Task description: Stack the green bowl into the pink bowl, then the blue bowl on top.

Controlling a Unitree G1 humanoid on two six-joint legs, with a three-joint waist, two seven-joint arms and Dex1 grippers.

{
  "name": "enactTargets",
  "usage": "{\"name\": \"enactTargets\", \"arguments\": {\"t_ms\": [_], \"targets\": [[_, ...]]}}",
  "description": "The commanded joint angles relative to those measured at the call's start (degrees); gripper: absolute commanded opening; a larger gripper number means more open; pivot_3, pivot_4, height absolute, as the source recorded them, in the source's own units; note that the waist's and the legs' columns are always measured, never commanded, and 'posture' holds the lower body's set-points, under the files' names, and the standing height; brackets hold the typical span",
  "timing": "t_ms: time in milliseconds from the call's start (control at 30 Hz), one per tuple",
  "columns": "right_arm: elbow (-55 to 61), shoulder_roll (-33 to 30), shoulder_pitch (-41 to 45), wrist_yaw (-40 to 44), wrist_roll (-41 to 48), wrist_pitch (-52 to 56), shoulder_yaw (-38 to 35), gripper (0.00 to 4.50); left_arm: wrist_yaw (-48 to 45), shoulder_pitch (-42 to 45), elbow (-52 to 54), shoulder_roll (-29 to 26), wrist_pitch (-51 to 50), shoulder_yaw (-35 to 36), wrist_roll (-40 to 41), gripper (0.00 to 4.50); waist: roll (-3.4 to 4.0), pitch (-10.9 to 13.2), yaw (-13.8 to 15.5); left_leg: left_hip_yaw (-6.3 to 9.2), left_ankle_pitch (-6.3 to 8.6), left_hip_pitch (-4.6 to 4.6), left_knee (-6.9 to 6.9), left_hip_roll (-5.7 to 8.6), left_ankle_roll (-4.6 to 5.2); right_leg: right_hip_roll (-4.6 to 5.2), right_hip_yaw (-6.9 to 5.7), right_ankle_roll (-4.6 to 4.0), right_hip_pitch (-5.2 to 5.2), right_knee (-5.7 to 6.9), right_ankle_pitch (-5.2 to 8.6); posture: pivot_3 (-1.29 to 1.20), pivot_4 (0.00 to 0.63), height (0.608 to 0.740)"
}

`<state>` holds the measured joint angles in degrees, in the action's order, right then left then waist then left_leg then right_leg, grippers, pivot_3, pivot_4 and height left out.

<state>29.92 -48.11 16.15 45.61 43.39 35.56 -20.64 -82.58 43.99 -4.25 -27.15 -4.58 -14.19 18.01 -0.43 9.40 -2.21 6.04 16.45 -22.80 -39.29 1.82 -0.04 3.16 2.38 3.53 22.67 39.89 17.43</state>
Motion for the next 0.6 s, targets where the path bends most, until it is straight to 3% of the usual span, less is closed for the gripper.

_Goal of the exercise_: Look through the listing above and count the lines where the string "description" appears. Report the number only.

_Output for this task_: 2